Perfect [laughs]! No, but everybody’s journey should be unique. People should rely as much on their intuition as their intuition will allow because that will lead to something new. If we’re only held to this standard of like can you master the past, or can you do what they did, can you represent the past in a way that makes sense for us, you’ll have a lot of great musicians who will never take a step towards finding themselves. Anyone can learn how to play like Joe Henderson, and that’s a challenge. Yet, at the same time his music exists for anyone to master tomorrow or the next day. What’s going to prevent the next generation of saxophone players from not feeling content in only doing that? Obviously we have to learn this music and study the past masters, but what’s going to push us to do more that just master what they did?

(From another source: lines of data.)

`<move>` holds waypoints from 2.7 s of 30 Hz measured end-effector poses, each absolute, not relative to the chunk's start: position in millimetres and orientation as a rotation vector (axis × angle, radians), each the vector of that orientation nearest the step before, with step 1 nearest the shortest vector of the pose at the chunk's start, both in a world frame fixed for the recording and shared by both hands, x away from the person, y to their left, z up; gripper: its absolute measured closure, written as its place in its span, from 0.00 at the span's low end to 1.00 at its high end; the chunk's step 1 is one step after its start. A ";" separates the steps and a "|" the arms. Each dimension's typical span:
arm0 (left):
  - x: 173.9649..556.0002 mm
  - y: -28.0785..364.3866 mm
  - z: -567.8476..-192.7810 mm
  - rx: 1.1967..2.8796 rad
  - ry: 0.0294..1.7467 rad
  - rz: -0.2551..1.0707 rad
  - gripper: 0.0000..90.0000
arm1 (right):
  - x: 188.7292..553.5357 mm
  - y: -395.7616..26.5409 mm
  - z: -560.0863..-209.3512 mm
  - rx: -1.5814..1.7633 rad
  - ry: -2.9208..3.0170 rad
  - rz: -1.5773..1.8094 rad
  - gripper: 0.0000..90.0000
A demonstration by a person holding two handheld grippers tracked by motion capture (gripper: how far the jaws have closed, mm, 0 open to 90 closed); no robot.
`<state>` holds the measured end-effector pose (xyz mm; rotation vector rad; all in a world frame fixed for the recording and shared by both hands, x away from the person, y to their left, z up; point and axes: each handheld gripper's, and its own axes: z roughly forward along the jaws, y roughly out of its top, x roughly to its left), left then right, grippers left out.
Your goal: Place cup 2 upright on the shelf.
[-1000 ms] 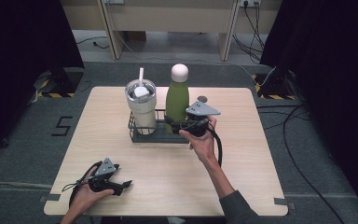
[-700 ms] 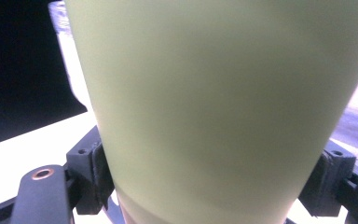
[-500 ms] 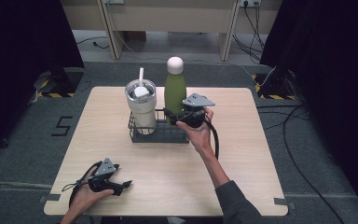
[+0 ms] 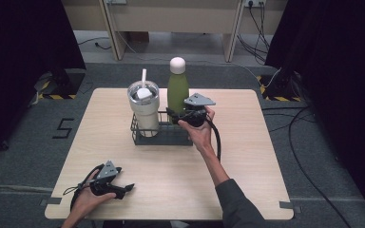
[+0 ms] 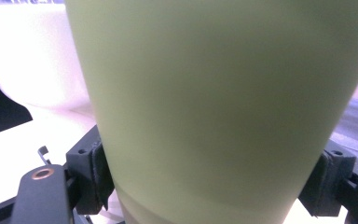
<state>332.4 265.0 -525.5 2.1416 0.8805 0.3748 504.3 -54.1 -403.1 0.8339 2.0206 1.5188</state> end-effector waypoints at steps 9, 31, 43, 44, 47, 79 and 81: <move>332.4 265.1 -525.4 2.142 0.880 0.374 0.15 | 509.7 -53.7 -419.8 0.869 2.017 1.534 0.23; 332.4 265.0 -525.6 2.142 0.880 0.377 0.15 | 508.4 -47.6 -448.3 0.882 2.045 1.496 0.23; 332.4 265.1 -525.6 2.143 0.880 0.378 0.15 | 505.1 -43.9 -457.0 0.857 2.039 1.485 0.23; 332.4 265.1 -525.6 2.143 0.880 0.378 0.15 | 504.5 -43.7 -457.4 0.854 2.036 1.487 0.23; 332.5 265.1 -525.5 2.144 0.879 0.378 0.15 | 504.7 -43.1 -457.9 0.855 2.033 1.484 0.23; 332.5 265.1 -525.6 2.143 0.879 0.378 0.15 | 481.8 -70.4 -438.4 0.845 1.998 1.527 0.17; 332.5 265.1 -525.6 2.143 0.879 0.378 0.15 | 479.9 -71.7 -436.9 0.838 1.997 1.528 0.17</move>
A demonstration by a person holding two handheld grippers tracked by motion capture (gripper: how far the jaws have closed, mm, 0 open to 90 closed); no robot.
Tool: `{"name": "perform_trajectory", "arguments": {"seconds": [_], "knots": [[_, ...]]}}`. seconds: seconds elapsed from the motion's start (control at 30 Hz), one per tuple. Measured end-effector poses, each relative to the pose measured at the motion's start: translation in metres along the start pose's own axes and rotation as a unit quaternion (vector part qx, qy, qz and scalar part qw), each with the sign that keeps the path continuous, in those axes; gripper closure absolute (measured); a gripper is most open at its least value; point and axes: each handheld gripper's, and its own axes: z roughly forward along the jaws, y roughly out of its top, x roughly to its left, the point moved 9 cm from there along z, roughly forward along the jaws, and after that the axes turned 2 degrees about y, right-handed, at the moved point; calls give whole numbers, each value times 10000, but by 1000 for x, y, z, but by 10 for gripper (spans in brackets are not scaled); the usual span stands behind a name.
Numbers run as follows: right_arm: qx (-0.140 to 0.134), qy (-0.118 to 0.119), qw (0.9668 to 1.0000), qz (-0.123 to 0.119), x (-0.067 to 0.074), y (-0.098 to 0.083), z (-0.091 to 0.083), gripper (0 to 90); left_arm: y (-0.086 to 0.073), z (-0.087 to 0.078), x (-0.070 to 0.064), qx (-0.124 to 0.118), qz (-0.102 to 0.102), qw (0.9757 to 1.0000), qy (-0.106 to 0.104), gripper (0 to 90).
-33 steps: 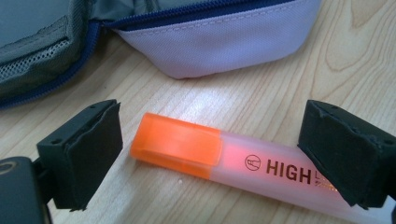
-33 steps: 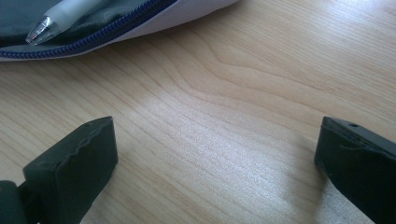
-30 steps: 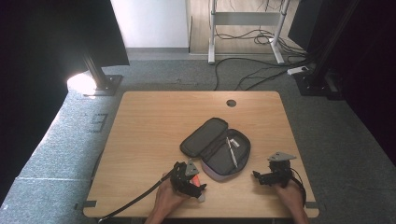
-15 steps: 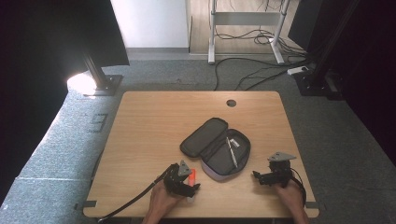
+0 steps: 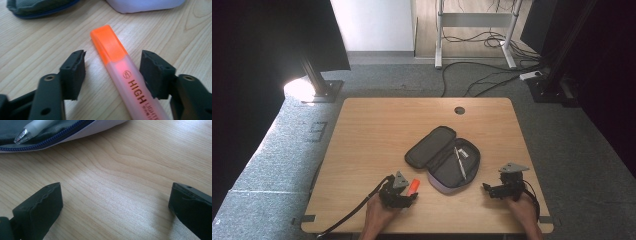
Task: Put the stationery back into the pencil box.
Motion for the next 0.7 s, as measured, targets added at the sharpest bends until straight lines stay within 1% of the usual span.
{"name": "perform_trajectory", "arguments": {"seconds": [0.17, 0.3, 0.43, 0.5, 0.7], "knots": [[-1, 0, 10000, -2, 0, 0, 0, 0, -2, -3, 9, -24, -84, 10000, 12, 521], [-1, 0, 10000, -1, 0, 0, 0, 0, -5, -6, 17, -57, -155, 9998, 78, 566], [-1, 0, 10000, -1, 0, 0, 0, 0, -6, -7, 22, -111, -237, 9996, 89, 648], [-1, 0, 10000, -1, 0, 0, 0, 0, -7, -7, 23, -131, -266, 9995, 61, 656], [-1, 0, 10000, -1, 0, 0, 0, 0, -7, -8, 24, -177, -216, 9996, 32, 664]]}}
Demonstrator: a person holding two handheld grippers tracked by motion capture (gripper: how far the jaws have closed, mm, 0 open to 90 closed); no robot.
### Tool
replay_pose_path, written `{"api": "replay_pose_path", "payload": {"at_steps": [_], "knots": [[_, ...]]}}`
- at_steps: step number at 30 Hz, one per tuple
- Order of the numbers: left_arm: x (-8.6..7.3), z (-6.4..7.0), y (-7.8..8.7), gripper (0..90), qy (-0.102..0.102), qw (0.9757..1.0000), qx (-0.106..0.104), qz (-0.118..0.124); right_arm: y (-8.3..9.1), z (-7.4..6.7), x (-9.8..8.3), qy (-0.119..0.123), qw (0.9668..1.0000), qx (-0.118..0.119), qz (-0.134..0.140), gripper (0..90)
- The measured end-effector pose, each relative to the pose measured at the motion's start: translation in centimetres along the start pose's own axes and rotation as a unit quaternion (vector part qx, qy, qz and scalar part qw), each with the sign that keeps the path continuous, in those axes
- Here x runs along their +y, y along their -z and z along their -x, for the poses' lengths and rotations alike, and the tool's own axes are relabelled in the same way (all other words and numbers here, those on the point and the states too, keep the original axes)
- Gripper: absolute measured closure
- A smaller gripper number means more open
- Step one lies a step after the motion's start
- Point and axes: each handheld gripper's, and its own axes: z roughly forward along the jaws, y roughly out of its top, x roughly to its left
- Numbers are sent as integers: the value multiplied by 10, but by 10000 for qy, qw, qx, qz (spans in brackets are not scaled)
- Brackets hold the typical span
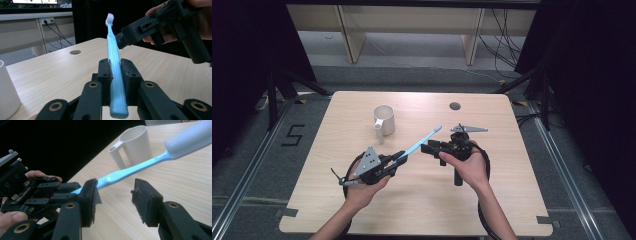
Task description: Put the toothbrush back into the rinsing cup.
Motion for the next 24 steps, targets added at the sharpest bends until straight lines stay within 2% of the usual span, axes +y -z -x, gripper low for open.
{"api": "replay_pose_path", "payload": {"at_steps": [2,3,6,8,10,11,13,14,16,17,20,23,24], "knots": [[0,0,0,782,0,10000,7,16,-1,1,0,27,10000,-7,20,542],[0,0,0,781,7,10000,9,26,0,0,1,-81,10000,28,16,542],[0,0,0,782,14,10000,25,53,-1,1,1,-131,9999,57,86,540],[1,1,0,782,6,10000,30,75,-1,2,2,-224,9995,173,126,539],[1,1,0,782,2,10000,33,83,-3,2,3,-315,9992,172,162,537],[1,1,0,782,-2,10000,34,81,-3,1,3,-483,9984,234,162,536],[1,1,0,782,-7,9999,48,95,-5,2,3,-452,9982,317,228,534],[2,1,0,782,-15,9999,54,86,-6,3,4,-439,9985,223,233,534],[2,1,0,782,-19,9999,55,112,-7,2,4,-561,9978,282,217,534],[1,1,0,782,-19,9999,60,114,-8,3,4,-431,9983,301,250,534],[2,2,0,782,-23,9999,72,110,-10,3,5,-448,9983,275,261,537],[1,2,-1,781,-28,9999,71,107,-11,2,5,-571,9978,231,235,541],[1,3,-1,782,-26,9999,71,114,-12,3,5,-508,9981,239,255,545]]}}
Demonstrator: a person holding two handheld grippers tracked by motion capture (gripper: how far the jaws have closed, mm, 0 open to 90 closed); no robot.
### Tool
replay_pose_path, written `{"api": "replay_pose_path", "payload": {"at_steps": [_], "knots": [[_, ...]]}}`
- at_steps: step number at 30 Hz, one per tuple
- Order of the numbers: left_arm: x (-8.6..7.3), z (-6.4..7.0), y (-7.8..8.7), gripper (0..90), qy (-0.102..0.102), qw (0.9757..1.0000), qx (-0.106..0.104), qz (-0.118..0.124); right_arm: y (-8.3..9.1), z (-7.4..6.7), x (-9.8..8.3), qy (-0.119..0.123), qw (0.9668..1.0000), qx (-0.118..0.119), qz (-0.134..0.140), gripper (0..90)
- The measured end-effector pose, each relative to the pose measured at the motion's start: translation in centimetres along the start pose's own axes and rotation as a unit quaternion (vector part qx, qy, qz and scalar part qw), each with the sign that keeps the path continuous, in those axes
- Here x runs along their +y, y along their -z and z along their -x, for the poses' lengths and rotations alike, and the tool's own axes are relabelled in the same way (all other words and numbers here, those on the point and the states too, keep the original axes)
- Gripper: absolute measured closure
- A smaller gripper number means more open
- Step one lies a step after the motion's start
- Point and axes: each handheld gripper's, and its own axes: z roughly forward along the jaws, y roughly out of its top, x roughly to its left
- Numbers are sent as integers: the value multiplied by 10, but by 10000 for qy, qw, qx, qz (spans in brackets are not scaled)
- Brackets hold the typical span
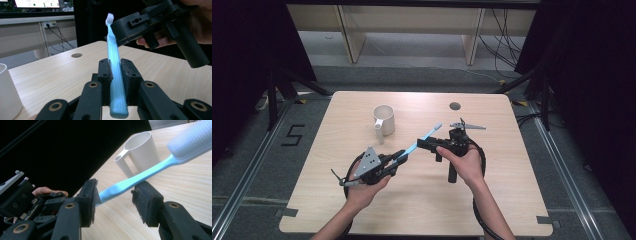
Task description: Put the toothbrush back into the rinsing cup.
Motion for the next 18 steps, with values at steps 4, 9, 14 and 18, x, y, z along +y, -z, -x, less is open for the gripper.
{"api": "replay_pose_path", "payload": {"at_steps": [4,9,14,18], "knots": [[0,1,-2,781,-29,10000,18,5,-3,2,1,-88,9999,-5,81,584],[0,1,-2,780,-13,10000,39,6,-1,5,2,-413,9988,211,186,658],[-1,3,-3,779,-50,10000,32,-11,-1,4,5,-471,9977,333,343,726],[-3,3,-6,778,-35,10000,32,-24,0,-1,8,-553,9968,415,395,771]]}}
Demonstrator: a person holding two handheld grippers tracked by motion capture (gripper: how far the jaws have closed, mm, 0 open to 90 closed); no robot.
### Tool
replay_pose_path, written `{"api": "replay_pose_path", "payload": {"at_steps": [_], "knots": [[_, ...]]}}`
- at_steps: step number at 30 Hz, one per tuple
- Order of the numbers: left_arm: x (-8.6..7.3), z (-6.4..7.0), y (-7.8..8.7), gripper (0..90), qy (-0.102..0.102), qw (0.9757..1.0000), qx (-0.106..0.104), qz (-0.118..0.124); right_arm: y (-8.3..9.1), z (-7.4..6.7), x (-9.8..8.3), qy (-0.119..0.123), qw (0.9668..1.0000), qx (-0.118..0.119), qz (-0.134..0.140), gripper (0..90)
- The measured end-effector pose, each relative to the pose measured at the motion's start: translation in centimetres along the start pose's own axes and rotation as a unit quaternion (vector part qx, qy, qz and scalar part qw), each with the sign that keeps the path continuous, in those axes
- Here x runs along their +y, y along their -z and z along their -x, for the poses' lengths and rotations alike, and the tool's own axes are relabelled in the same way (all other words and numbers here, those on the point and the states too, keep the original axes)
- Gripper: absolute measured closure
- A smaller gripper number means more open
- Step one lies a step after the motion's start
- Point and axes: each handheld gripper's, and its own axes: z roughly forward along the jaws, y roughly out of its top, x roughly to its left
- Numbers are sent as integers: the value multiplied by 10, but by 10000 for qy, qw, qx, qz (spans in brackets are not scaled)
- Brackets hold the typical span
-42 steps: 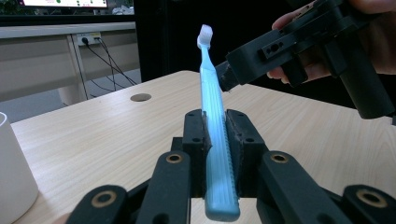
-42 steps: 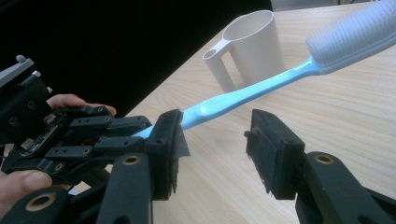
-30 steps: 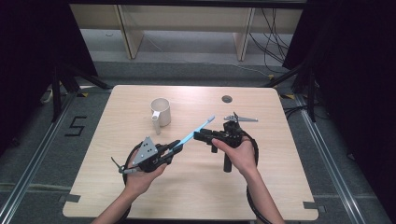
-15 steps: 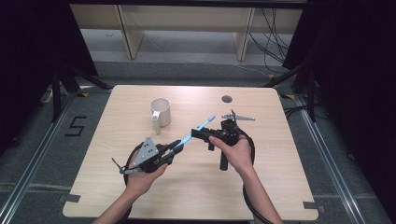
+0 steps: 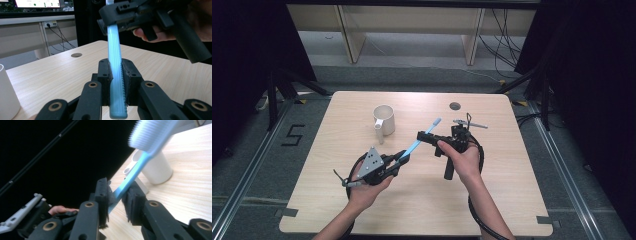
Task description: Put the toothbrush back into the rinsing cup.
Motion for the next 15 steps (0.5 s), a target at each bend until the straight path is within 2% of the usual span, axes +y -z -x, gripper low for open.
{"api": "replay_pose_path", "payload": {"at_steps": [1,2,3,4,5,6,7,8,10,11,12,13,14,15], "knots": [[-1,0,0,778,-18,10000,18,-52,0,-1,0,30,10000,23,24,783],[-2,1,-2,775,-7,10000,17,-86,0,-4,1,-74,9999,119,3,806],[-3,1,-3,771,-41,9999,26,-141,0,-4,1,63,9999,158,31,843],[-3,1,-4,755,-36,9998,19,-168,1,-5,2,87,9998,192,40,859],[-4,1,-5,713,-16,9997,28,-239,1,-8,3,244,9997,88,28,859],[-4,1,-6,664,-19,9996,50,-272,2,-9,3,298,9995,136,34,860],[-4,1,-6,629,-52,9994,82,-320,2,-9,4,231,9995,206,52,860],[-4,1,-7,591,-56,9994,88,-333,3,-10,5,275,9994,188,70,860],[-4,2,-7,520,-45,9992,105,-391,6,-12,7,509,9986,63,106,860],[-4,2,-6,494,-48,9991,140,-405,7,-14,8,491,9987,60,136,860],[-3,2,-6,470,-51,9991,147,-388,7,-16,9,628,9978,-80,194,860],[-2,2,-5,458,-76,9989,178,-433,8,-18,10,673,9975,-142,179,860],[-2,3,-5,450,-88,9988,195,-443,8,-19,11,855,9959,-213,187,860],[-1,3,-5,446,-93,9989,188,-408,8,-21,12,916,9954,-221,169,860]]}}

Being inspired or even being encouraged to let go and to embrace the unknown is important. Sink or swim, succeed or fail, those are secondary. The primary idea is to have courage and to trust your instincts. Take everything that is meaningful and important to you from the past and literally just go forward without fear. That’s hard to do man. It doesn’t always work. You can be more comfortable saying, well if I do it this way I know it will work fine, people will like it, I’ll get a good review, somebody will give me a gig, girls will start screaming in the audience, whatever. There are enough guarantees for people to settle into that type of creative environment. I don’t know how creative it is really. What is really the goal of an improviser? What are we supposed to do as improvisers, just play stuff that we know and just rearrange it? No. We try to lead and go off in these directions where we don’t even know what the end result is going to be. I think that may lie closer to the definition of an improviser. It’s not going to be easier and most times, yeah, you will fail. But the times that you touch on something and something happens and you realize you can rely more on intuition, it empowers you. It also makes it easier for the next time.
Do you remember a specific moment you felt this way and who it was with?
Yeah it’s the moment. When that moment happens and you recognize it, you say, “Man, this came together for this one reason.” It has nothing to do with anything I studied or learned or any solos that I transcribed. It came together for a particular reason, some little thing. Be aware of the moment and use it as a beacon of light to get you to the next moment. Your mind might be somewhere else and you hear something that clicks. Then you say, “Wow, let me keep thinking that way. Let me keep reacting that way. Let me keep searching for those moments.” These are beat to beat, pulse to pulse, note to note kind of moments.